Helicobacter pylori ; Gram-negative; Mucosa-associated lymphoid tissue; Lymphoma; Endothelial dysfunction

Editorial

Helicobacter pylori (Hp) was first isolated in culture media by Warren and Marshall in 1983. It is a Gram-negative, spiral-shaped bacterium, with positive findings for urease, oxidase and catalase. The bacterium colonizes the human gastric epithelium. Helicobacter pylori is the main cause of chronic active gastritis, peptic ulcer disease, gastric carcinoma and mucosa-associated lymphoid tissue (MALT) lymphoma. Further, epidemiological and eradication studies have demonstrated a casual relationship between Helicobacter pylori infections and endothelial dysfunction, leading to vascular diseases [1]. Generally, the colonization occurs primarily during childhood especially in the developing areas, usually in the same family for a cohort effect. This colonization is widely asymptomatic even if a longlasting infection can be established in some subjects. Infection is virtually lifelong in the absence of treatment, implying that evasion of the host response is efficient [2].
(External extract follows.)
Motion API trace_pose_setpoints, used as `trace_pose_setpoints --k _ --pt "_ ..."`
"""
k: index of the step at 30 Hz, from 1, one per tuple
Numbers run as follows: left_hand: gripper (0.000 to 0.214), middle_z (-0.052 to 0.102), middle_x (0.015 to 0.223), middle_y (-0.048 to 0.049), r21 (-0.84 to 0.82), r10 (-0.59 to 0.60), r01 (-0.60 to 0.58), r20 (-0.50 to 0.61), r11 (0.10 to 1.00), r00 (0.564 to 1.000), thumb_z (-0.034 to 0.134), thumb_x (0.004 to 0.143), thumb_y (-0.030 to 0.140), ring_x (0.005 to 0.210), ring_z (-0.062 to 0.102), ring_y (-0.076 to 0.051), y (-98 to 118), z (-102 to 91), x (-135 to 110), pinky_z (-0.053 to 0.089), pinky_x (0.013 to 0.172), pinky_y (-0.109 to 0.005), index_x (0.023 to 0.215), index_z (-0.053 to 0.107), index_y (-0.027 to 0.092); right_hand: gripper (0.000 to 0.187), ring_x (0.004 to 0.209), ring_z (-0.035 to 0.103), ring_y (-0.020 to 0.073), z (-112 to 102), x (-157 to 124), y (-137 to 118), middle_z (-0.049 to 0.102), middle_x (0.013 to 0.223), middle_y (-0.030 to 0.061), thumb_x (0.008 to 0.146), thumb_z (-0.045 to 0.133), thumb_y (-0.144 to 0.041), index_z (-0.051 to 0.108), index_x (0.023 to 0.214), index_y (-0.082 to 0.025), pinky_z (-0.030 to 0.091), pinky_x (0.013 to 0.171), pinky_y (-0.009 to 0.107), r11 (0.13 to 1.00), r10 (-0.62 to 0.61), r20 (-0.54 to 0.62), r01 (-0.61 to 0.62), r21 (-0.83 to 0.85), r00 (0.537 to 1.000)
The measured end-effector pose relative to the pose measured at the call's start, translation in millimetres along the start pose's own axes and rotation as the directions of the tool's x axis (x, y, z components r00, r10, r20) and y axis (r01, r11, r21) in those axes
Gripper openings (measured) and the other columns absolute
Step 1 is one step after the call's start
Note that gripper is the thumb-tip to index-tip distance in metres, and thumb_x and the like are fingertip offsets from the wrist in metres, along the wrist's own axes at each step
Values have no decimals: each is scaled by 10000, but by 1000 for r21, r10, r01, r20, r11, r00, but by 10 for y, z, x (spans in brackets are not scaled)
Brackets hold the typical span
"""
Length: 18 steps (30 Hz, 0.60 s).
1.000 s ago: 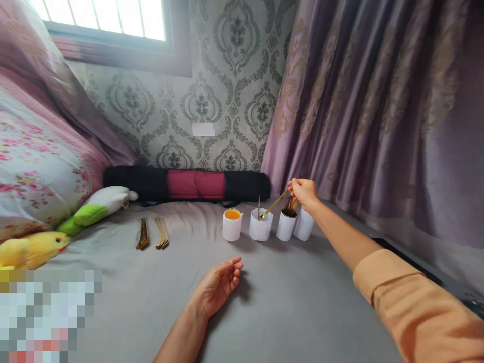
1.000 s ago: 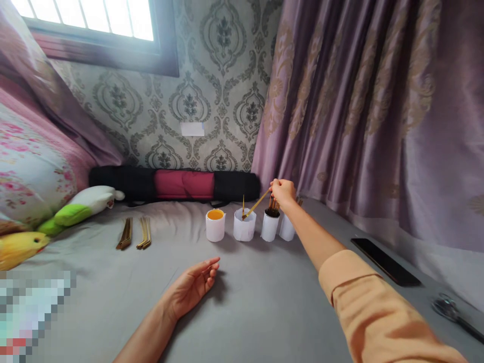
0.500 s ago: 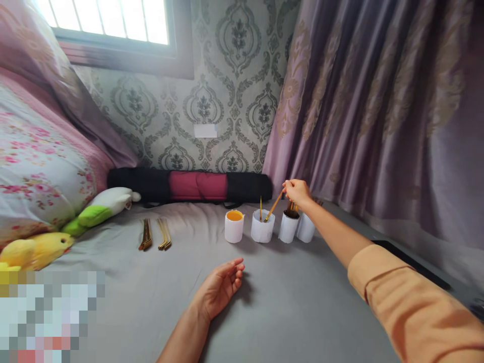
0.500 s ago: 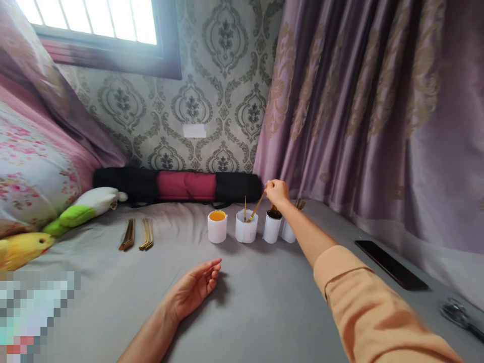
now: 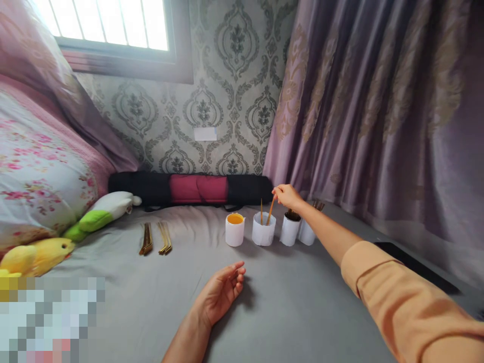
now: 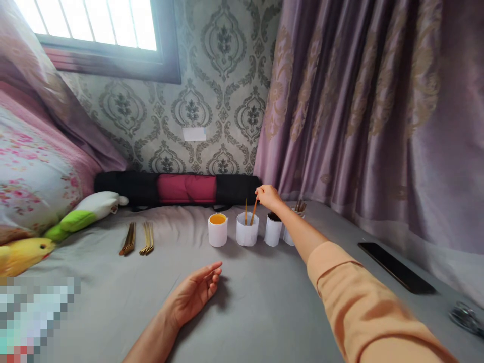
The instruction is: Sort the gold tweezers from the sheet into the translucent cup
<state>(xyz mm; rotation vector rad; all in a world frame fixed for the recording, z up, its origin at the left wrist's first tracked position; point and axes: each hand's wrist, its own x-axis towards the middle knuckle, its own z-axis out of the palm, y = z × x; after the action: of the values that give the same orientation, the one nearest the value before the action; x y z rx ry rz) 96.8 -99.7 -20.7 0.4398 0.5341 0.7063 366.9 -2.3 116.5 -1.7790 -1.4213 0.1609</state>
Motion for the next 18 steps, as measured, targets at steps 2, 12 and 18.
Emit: trace_pose_setpoints --k 2,12,18 --pt "258 589 805 -60 -3 -6 6 -2 1000 1000 564 731 127 632 562 -76 1 -11 9 456 559 -173 983 545 77 205 367 455 21 29 3 16 613 596 -3 803 446 -235 612 735 -135 334 383 121 1000 -11 27 11 -7 1000" --pt "260 592 785 -59 -20 -1 0 -20 1000 1000 560 739 132 623 565 -77 -8 -4 18 459 555 -176 991 535 78 188 369 455 32 154 -5 122 592 547 -13 791 452 -205 594 696 -128 348 402 129 1000 -7 140 10 -17 990" --pt "244 598 793 -63 -20 -13 13 -24 1000 1000 550 746 132 616 567 -75 3 7 24 462 557 -177 984 535 81 183 376 460 32 197 -29 129 596 549 -9 787 458 -186 604 698 -121 340 400 126 1000 -17 183 16 6 983"
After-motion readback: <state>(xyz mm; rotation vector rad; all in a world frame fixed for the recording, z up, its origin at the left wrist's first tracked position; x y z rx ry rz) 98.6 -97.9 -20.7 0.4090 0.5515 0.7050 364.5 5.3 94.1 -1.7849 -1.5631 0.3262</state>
The infection outcome mainly depends on three factors: environmental factors, strain virulence and host response.

Environmental Factors

The cigarette smoking is a major risk factor for duodenal ulceration among Helicobacter pylori-infected persons. Other important factors include stress, childhood living conditions, diet, alcohol and NSAIDs (non- steroidal anti-inflammatory drugs) use [3].

Strain Virulence

Gastric colonization is a prerequisite for Helicobacter pylori - associated disease and this is mediated by both flagella and urease: mutant strains lacking these features cannot establish infection. Adhesion by adhesins to epithelial gastric cells is important for the beginning of infection and for the enhanced inflammatory response. Helicobacter pylori has been reported to be genetically extremely variable and this heterogeneity is proposed to be involved in the ability of Helicobacter pylori to cause different diseases, detrimental and nondetrimental chronic infections [4].

Helicobacter pylori is well adapted to the human host as evidenced by its chronical persistence in the gastric niche and by the finding that the bacterial surface carries structures (antigens) which are identical to those found on human cells. Certainly man adapts physiologically to infection during his lifetime and treatment can lead to problems such as reflux oesophagitis. In view of these real problems, it would seem preferable to screen for and treat only strains that are known to cause disease.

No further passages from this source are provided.